Ah we're back to blaming the West for Putin's genocidal charge across a sovereign nation?
Nobody is to blame except Russia.
If Synder is a spanner then you're the whole toolbox.
The blame the West shoulders comes from securing the ability via NATO to station forces right on Putin's doorstep. Plenty of people worth listening to (even if they aren't always right) pointed this problem out for two decades. It's a long-term threat to Russia's security, as technological progress continues to improve both the speed and accuracy of strategic weaponry. We may not have a reason to station forces there now, but it doesn't follow this will hold forever. It's also a maxim of military planning that adversaries must be assessed in terms of capabilities, and not intent, because the latter can change in a hurry.

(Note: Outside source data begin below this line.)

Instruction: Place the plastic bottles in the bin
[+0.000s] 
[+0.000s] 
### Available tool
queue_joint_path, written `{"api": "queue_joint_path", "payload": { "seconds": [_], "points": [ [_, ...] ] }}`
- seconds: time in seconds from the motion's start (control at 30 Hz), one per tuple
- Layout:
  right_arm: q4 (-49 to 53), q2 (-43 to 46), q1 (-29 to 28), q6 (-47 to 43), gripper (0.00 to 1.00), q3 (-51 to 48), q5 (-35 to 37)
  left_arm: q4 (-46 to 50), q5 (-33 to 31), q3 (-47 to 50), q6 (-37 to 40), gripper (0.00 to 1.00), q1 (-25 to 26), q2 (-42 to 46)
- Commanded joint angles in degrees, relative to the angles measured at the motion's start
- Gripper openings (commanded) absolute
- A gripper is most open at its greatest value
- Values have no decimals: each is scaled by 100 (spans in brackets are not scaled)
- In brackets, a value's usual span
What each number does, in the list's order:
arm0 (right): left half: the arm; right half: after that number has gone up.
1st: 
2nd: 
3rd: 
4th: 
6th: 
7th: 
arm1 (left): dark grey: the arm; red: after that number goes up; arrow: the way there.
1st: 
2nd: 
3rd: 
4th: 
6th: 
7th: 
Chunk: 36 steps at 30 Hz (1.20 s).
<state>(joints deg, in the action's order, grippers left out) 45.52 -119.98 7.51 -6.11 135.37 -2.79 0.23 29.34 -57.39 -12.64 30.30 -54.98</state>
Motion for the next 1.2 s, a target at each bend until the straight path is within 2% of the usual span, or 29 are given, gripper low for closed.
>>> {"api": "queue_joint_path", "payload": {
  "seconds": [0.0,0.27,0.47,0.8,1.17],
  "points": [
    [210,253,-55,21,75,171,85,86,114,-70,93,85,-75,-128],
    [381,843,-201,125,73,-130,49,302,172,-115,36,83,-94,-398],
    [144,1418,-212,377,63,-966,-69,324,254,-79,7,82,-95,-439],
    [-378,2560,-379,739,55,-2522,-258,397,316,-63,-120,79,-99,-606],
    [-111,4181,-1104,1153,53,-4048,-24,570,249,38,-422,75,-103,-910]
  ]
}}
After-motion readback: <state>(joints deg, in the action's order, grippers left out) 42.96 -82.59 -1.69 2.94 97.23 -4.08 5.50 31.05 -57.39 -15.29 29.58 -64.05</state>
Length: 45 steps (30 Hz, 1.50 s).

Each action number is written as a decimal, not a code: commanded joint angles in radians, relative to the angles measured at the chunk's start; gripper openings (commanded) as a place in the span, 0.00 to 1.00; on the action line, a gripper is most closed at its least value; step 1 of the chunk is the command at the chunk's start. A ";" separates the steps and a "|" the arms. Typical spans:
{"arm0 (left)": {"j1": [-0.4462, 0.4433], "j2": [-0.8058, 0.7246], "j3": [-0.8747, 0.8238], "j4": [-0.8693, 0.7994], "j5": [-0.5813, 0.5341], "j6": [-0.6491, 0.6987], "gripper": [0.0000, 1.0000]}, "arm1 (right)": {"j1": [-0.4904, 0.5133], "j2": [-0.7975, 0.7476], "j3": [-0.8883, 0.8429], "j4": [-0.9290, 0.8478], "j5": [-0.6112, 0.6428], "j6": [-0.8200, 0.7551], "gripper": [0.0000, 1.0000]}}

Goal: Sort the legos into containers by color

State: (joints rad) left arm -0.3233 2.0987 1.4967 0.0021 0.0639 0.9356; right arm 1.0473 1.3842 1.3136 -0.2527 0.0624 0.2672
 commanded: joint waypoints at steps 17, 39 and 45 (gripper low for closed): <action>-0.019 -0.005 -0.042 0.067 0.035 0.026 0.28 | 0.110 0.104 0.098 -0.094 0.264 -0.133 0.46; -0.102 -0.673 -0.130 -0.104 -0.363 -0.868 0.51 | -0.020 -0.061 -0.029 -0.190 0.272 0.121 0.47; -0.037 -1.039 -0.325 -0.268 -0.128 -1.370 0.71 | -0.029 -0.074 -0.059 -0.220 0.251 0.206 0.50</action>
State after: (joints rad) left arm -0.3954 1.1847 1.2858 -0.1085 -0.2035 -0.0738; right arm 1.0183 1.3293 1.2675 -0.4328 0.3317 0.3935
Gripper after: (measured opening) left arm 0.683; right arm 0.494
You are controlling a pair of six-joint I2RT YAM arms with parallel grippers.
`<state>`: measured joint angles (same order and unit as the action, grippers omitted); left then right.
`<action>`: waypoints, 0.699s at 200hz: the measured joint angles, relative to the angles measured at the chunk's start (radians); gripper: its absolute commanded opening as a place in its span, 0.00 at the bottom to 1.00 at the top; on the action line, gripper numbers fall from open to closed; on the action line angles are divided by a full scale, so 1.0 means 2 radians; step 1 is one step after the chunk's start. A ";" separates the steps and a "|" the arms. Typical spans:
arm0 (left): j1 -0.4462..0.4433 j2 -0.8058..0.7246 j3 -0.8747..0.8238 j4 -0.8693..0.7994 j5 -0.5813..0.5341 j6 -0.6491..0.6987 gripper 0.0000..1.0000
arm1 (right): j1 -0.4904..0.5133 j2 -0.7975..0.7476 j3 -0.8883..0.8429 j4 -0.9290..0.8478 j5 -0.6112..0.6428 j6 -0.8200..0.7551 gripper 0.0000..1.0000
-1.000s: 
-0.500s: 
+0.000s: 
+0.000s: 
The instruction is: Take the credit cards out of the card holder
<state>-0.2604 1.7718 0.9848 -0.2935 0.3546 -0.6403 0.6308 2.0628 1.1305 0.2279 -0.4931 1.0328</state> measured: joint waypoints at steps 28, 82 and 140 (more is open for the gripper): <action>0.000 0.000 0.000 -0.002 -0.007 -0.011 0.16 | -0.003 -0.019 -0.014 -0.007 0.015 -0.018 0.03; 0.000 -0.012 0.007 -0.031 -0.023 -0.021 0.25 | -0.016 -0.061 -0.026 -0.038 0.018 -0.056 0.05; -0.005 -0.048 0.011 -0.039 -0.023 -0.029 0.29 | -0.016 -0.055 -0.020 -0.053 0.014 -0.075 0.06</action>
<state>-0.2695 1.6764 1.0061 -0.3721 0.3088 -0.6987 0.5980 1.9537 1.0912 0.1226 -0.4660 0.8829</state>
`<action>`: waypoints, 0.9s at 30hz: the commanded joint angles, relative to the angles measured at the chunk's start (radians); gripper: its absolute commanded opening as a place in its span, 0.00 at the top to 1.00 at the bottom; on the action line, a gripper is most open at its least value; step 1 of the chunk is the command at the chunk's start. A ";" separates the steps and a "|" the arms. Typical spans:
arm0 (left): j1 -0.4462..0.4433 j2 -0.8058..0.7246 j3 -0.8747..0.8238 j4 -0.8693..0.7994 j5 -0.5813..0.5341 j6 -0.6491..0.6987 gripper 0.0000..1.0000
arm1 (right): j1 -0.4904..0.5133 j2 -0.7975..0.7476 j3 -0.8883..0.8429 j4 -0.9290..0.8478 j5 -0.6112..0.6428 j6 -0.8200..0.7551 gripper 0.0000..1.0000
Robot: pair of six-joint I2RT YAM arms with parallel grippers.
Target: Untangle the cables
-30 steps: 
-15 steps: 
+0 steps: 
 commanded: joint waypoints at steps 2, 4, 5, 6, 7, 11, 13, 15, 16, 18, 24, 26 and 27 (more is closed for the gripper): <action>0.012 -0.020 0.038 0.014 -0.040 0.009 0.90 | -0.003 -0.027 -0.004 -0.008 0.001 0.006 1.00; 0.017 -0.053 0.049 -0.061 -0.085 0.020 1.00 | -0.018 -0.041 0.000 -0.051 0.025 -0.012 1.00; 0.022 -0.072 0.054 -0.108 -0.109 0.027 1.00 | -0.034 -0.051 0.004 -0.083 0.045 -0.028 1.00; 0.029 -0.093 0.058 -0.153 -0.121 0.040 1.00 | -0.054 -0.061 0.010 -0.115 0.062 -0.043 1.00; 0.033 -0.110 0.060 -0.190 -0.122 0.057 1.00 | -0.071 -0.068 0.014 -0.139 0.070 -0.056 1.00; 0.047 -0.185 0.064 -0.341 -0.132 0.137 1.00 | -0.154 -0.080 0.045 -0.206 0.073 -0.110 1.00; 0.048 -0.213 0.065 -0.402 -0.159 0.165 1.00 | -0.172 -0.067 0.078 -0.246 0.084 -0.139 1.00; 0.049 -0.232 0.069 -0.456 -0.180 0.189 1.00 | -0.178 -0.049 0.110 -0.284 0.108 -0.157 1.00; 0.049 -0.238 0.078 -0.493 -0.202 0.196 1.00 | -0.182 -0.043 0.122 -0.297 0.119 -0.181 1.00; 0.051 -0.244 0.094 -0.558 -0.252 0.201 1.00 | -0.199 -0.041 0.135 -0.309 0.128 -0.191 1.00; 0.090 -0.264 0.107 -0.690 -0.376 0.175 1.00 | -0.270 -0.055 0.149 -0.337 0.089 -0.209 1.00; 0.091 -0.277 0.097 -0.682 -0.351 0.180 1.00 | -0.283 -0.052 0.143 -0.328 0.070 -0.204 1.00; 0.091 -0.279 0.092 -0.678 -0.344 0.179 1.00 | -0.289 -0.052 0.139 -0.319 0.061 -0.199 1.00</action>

(If there is anyone out there who still thinks that NATO had anything to do with Russia’s invasion of Ukraine, consider this: invading Ukraine made Russia far more vulnerable. If Russia actually feared NATO, invading Ukraine would be the last thing it would do. Russian leaders are perfectly aware that NATO will not invade Russia, which is why they can pull troops away from the borders of NATO members
Norway and
Finland and send them to kill Ukrainians.)
That's just not how this works. It's a very unsophisticated way of interpreting what happens to capabilities after a state elects to use force. Dr. Snyder falls into error because as a historian, his day job involves reviewing events we all agree happened in the past. This is what happens when experts step outside their area of expertise and start talking about things they don't fully understand. If Dr. Mehmet Oz is a chest cutter at Columbia, you probably shouldn't take what he has to say about nutritional supplements all that seriously.
Russia knows that NATO almost certainly will not invade, but that risk is never zero. Dr. Snyder has fallen into Tversky and Kahneman's cognitive trap of assuming that risk is, in fact, zero because the risk is very low. It's best to think about this problem as Putin playing a long-term game to best set up Russia for an East-West conflict he must believe is coming one day. Invading Ukraine took on some risk now, with the intent of improving his position on the board later. There's a good chance he also was looking to pick up a large domestic political win, to better secure his grip on power.
Unfortunately for Putin, the ease with which Russia knocked over Crimea probably helped convince him that systemically flawed internal estimates of the balance of capabilities were accurate. He didn't understand problems within his military the West had known about for decades. As observers over here, we didn't understand just how bad those problems were. The result was that both Western observers (whose broad consensus was that Russia would win, but that it could be far more costly than expected) and Putin's inner circle (who believed Russia would win quickly and with ease) were wrong about what would in fact happen when conflict broke out. None of us correctly assessed the degree to which Russia's capabilities have been degraded by this war.
These information gaps are why we think about these issues in terms of balance of probabilities, not certainties. Putin started the war due to a misperception resulting from poor information, and as it turns out both the rationalists and the psychological scholars in the conflict space agree war never happens without one. If both sides knew who would win with certainty, they settle their differences at a conference table instead. This is one way of explaining the reason for the democratic peace proposition. Open societies are much more likely to accurately assess internal and external capabilities, as well as the political risks faced by both sides, and come to agreements that both sides can agree are consistent with the present situation.
Dr. Snyder may come back and make assertions about what leaders think in the moment about international conflict after he reads the risk management literature in economics and the conflict literature in political science. I remain interested in what he has to say about the historical process by which democracies became tyrannies in the last century. He holds his present appointment at Yale because he has done good work in that area.